- Problem to work on
Using the material that follows, work out how many lines include the word "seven". Your answer should be that number only.
Top of Records shown
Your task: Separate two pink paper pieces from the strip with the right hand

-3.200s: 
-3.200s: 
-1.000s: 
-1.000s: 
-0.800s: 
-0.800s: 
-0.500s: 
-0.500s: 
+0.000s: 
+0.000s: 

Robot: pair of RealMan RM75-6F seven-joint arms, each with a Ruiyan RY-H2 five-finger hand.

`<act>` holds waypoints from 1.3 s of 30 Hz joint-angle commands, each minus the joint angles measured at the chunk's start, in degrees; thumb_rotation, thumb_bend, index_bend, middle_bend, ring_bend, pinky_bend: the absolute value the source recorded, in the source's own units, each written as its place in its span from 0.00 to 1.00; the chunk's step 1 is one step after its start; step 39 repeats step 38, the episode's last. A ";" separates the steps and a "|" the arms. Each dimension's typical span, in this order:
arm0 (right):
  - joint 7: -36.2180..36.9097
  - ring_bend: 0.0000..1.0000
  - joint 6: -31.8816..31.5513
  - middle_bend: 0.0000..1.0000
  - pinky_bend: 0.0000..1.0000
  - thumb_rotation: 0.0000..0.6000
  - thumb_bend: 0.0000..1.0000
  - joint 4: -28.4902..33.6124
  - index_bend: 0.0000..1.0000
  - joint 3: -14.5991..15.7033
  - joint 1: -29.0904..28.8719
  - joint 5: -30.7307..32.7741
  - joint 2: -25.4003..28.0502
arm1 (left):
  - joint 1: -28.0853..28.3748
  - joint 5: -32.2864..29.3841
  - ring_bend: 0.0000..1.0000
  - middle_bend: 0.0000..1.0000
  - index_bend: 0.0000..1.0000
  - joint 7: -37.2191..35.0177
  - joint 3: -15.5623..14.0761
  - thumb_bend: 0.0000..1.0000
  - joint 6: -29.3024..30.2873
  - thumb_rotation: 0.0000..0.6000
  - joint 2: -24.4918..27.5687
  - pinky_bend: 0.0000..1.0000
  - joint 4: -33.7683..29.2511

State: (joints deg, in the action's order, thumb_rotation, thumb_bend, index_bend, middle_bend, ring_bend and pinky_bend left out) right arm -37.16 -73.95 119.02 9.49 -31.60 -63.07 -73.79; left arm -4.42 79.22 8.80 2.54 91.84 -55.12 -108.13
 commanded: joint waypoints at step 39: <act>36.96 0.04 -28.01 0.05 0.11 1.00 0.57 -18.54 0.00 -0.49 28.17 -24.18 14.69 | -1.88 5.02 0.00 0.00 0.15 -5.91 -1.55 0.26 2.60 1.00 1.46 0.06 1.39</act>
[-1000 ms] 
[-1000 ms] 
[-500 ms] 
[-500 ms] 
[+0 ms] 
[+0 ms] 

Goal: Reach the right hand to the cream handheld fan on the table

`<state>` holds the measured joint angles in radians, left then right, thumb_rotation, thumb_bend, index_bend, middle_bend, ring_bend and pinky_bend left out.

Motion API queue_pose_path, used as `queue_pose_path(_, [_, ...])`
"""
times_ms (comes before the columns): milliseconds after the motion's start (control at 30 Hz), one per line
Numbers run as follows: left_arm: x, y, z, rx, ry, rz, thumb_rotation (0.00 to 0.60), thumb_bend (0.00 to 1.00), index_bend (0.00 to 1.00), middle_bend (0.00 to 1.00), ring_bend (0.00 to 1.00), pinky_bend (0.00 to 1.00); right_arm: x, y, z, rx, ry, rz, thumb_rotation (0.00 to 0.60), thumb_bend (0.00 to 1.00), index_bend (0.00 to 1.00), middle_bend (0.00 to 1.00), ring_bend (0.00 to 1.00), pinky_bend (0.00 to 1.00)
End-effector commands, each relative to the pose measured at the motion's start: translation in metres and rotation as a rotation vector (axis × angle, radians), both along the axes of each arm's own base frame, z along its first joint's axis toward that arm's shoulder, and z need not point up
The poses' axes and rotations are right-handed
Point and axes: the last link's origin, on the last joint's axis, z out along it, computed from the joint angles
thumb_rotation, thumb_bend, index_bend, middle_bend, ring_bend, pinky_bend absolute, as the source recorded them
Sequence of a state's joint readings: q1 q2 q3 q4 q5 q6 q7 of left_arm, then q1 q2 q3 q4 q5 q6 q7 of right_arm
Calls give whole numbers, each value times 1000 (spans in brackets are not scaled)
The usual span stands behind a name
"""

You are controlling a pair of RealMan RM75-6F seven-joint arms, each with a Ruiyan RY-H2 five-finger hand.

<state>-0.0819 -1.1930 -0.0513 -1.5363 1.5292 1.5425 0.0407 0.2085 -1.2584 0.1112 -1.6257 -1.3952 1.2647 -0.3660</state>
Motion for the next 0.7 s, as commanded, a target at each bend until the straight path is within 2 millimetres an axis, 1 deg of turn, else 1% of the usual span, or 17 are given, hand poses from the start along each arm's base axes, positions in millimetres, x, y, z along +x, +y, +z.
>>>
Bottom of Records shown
- Task result
2